+++ Extracted entries +++
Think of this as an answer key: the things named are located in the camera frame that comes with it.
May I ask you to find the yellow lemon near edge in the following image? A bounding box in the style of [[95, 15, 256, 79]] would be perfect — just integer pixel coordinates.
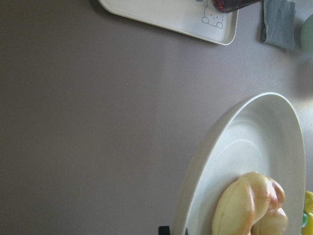
[[301, 191, 313, 235]]

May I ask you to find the grey folded cloth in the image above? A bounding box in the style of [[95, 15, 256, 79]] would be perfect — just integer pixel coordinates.
[[261, 0, 295, 50]]

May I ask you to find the white plate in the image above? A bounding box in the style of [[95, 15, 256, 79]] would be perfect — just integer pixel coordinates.
[[171, 93, 306, 235]]

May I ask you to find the dark tea bottle on tray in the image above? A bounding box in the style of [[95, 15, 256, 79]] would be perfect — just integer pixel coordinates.
[[212, 0, 260, 13]]

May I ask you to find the cream rabbit tray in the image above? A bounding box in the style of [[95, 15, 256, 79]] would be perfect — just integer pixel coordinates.
[[99, 0, 238, 46]]

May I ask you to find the green ceramic bowl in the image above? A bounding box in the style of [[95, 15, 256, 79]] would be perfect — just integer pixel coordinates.
[[300, 15, 313, 55]]

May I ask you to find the glazed braided donut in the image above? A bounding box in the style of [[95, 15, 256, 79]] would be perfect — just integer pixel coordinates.
[[212, 172, 289, 235]]
+++
What to produce:
An exact copy of the records above is needed, free of pictures.

Written answer:
Think of this as an answer key: the things named are located in the camera frame that comes with it.
May I ask you to find the yellow lemon near edge in the following image? A bounding box in the style of [[95, 15, 256, 79]] would be perfect — just integer pixel coordinates.
[[301, 191, 313, 235]]

May I ask you to find the grey folded cloth in the image above? A bounding box in the style of [[95, 15, 256, 79]] would be perfect — just integer pixel coordinates.
[[261, 0, 295, 50]]

May I ask you to find the white plate in the image above? A bounding box in the style of [[95, 15, 256, 79]] would be perfect — just integer pixel coordinates.
[[171, 93, 306, 235]]

May I ask you to find the dark tea bottle on tray in the image above? A bounding box in the style of [[95, 15, 256, 79]] would be perfect — just integer pixel coordinates.
[[212, 0, 260, 13]]

May I ask you to find the cream rabbit tray in the image above? A bounding box in the style of [[95, 15, 256, 79]] would be perfect — just integer pixel coordinates.
[[99, 0, 238, 46]]

May I ask you to find the green ceramic bowl in the image above? A bounding box in the style of [[95, 15, 256, 79]] would be perfect — just integer pixel coordinates.
[[300, 15, 313, 55]]

May I ask you to find the glazed braided donut in the image above? A bounding box in the style of [[95, 15, 256, 79]] would be perfect — just integer pixel coordinates.
[[212, 172, 289, 235]]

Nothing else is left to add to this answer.